Murray J. F., Visual recognition, inference and coding using learned sparse overcomplete representations, PhD thesis, UCSD, 2005Fukushima K., A neural network model for selective attention in visual pattern recognition, Biological Cybernetics, vol. 55, 1986

‘Predicting’ physiological effects

Spatial attention

0 20 40 60 80 100 120 140 160 180

UnattendedAttended

ModelMcAdams and Maunsell ‘99

Feature-based attention

ModelBichot and Desimone ‘05

Contrast gain vs.

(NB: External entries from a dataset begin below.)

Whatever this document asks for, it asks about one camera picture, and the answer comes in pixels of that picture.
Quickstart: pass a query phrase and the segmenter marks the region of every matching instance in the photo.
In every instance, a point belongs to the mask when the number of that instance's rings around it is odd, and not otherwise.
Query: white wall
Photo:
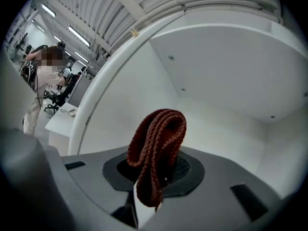
[[[179,98],[177,109],[187,120],[182,145],[229,158],[256,172],[266,144],[267,124],[189,98]]]
[[[31,24],[26,30],[28,33],[28,41],[27,44],[31,45],[34,49],[43,44],[52,46],[58,41],[51,36],[51,34],[45,30],[45,32],[41,31],[37,25]]]
[[[256,175],[281,197],[296,191],[308,165],[308,105],[271,124]]]
[[[117,73],[86,129],[80,154],[128,145],[142,120],[161,108],[174,108],[177,93],[149,42]]]
[[[78,60],[76,60],[72,66],[72,74],[76,75],[78,72],[81,72],[81,69],[84,67]]]

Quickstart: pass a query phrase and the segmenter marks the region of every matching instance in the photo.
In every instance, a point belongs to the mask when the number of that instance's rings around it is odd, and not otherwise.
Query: beige pants
[[[57,73],[51,72],[50,69],[46,67],[38,67],[37,69],[37,81],[35,83],[35,90],[37,89],[37,96],[35,97],[30,108],[27,110],[24,120],[24,133],[33,135],[35,126],[39,118],[40,108],[43,105],[43,96],[47,84],[53,86],[58,85],[61,82],[61,78]]]

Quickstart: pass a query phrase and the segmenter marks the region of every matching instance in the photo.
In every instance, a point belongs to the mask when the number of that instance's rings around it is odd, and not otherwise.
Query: ceiling light
[[[46,5],[42,4],[42,8],[44,10],[46,10],[46,12],[48,12],[51,16],[56,17],[56,14],[54,13],[54,11],[52,11],[50,8],[46,7]]]
[[[44,29],[43,29],[43,28],[41,28],[39,25],[38,25],[38,28],[39,28],[39,29],[41,29],[43,32],[45,32],[45,31],[44,31]]]
[[[56,36],[54,36],[54,38],[55,38],[56,40],[58,40],[59,42],[61,42],[61,40],[59,40]]]
[[[84,58],[82,55],[80,55],[77,51],[75,52],[78,56],[80,56],[83,60],[85,60],[87,63],[89,62],[86,58]]]
[[[84,37],[82,37],[79,33],[77,33],[71,26],[68,27],[68,29],[76,35],[77,38],[79,38],[82,42],[85,43],[86,46],[90,46],[90,43],[86,41]]]
[[[80,60],[78,60],[82,65],[84,65],[85,67],[87,66],[87,65],[85,65],[83,62],[81,62]]]

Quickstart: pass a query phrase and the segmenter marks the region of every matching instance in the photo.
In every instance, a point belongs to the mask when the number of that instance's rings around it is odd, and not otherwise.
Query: pipe
[[[142,18],[140,18],[138,21],[135,22],[135,24],[133,24],[129,29],[127,29],[110,47],[109,51],[113,50],[117,44],[123,39],[123,37],[128,34],[130,32],[130,29],[132,27],[138,27],[140,24],[144,23],[145,21],[150,20],[151,18],[153,18],[154,16],[162,13],[163,11],[172,9],[173,7],[179,6],[179,4],[186,4],[186,3],[191,3],[191,2],[196,2],[196,1],[200,1],[200,0],[172,0],[170,2],[167,2],[163,5],[161,5],[160,7],[152,10],[151,12],[149,12],[148,14],[146,14],[145,16],[143,16]],[[278,4],[272,0],[247,0],[250,2],[255,2],[258,4],[262,4],[264,6],[270,7],[272,9],[277,9],[278,8]]]

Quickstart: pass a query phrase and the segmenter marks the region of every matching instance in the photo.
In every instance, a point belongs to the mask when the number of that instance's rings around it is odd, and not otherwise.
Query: white desk
[[[68,155],[68,144],[74,123],[74,117],[60,110],[76,109],[75,106],[65,103],[47,123],[45,129],[49,130],[48,144],[58,149],[60,156]]]

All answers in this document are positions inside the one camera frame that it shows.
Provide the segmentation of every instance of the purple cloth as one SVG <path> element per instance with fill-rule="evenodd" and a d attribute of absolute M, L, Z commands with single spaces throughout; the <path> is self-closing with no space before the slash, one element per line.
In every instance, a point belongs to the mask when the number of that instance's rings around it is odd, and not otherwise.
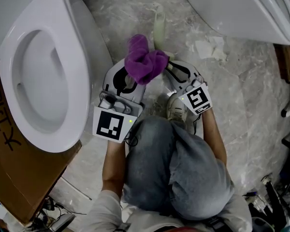
<path fill-rule="evenodd" d="M 128 41 L 125 68 L 137 84 L 146 85 L 168 65 L 169 57 L 160 50 L 149 52 L 144 35 L 136 34 Z"/>

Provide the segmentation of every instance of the jeans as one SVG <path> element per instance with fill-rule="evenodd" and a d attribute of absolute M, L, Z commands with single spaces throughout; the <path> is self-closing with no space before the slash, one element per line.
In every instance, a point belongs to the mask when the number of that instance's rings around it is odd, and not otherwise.
<path fill-rule="evenodd" d="M 185 220 L 217 215 L 234 186 L 225 165 L 184 124 L 150 116 L 131 130 L 123 199 Z"/>

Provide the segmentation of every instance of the white toilet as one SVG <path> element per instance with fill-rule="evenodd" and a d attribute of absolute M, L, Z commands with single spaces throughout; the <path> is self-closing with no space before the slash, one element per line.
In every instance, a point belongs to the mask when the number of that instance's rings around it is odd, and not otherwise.
<path fill-rule="evenodd" d="M 12 116 L 23 135 L 48 152 L 79 140 L 91 89 L 102 86 L 112 66 L 82 0 L 33 0 L 0 47 L 0 78 Z"/>
<path fill-rule="evenodd" d="M 290 0 L 188 0 L 215 31 L 231 36 L 290 44 Z"/>

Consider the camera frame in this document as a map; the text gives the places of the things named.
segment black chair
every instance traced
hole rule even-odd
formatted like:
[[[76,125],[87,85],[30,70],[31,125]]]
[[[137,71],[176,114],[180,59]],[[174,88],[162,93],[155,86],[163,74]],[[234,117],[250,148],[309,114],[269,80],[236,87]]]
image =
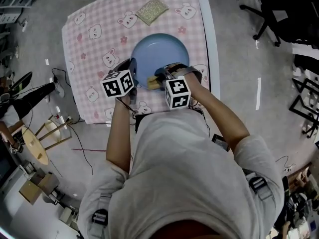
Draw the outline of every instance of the black chair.
[[[253,36],[258,40],[266,27],[274,32],[279,47],[280,38],[285,42],[319,47],[319,0],[260,0],[261,11],[240,5],[242,10],[249,10],[264,18],[264,23],[258,34]],[[277,21],[274,11],[285,11],[287,17]]]

Responsegain

Trujillo and Treue ‘02 Mc Adams and Maunsell’99

Attentional effects in MT: popout

MT: Feature based attention

MT: Multi-modal interaction

What and where: A Bayesian inference theory of...

Documents

SIFF programme spring10

ELEC 677: Recurrent Neural Network Applications & Recurrent Neural Network … · 2016-11-08 · Recurrent Neural Network Applications & Recurrent Neural Network Language Models Lecture

ArchNews Spring10-final

research.sanfordhealth.org/rare-disease-registry Recurrent ... · Recurrent Respiratory Papillomatosis Foundation Recurrent Respiratory Papillomatosis Foundation rrpf.org “While

Telecom connections spring10

1 Flowchart notation and loops Implementation of loops in C –while loops –do-while loops –for loops Auxiliary Statements used inside the loops –break –continue

Loops Wrap Up 10/21/13. Topics Sentinel Loops Nested Loops *Random Numbers

Cool loops, transequatorial loops and coronal waves

1.6 Loops academy.zariba.com 1. Lecture Content 1.While loops 2.Do-While loops 3.For loops 4.Foreach loops 5.Loop operators – break, continue 6.Nested

Workshop 2013 - TU Berlin...recurrent excitation-inhibition loops and (iii) ampli es the network response to oscillatory external inputs for a narrow band of frequencies [3]. Our results

CSCI 141 - Western Washington Universitywehrwes/courses/csci141_19f/lectur… · CSCI 141 Lecture 10: Modules, random, loops loops loops loops, range

NEH Spring10

RCS Loops -MODES 5, Loops FilledRCS Loops -MODES 5, Loops Filled B 3.4.7 B 3.4 REACTOR COOLANT SYSTEM (RCS) B 3.4.7 RCS Loops -MODES 5, Loops Filled BASES BACKGROUND In MODE 5 with

Vector loops and Parallel Loops - CilkPlus · N3419: Vector Loops and Parallel Loops 7 3 Parallel Loops 3.1 Background This portion presents the proposal to add a language construct

Alessio Micheli Intro to Learning in SD -1€¢ Recurrent neural networks: A different category of architecture, based on the addition of feedback loops connections in the network

Conditional loops while do while Counting loops for loops Arrays Recursion

A Transformation of Iterative Loops into Recursive Loops - UPV

Ground loops Why grounding is so important ?DefinitionGround loops :(Introduction)where ground loops affect ?Ground loops are created by :Solutions

1 Chapter 6 – Repetition 6.1 Do Loops 6.2 For...Next Loops 6.3 List Boxes and Loops

Nesting Loops (That’s loops inside of loops. Why not?)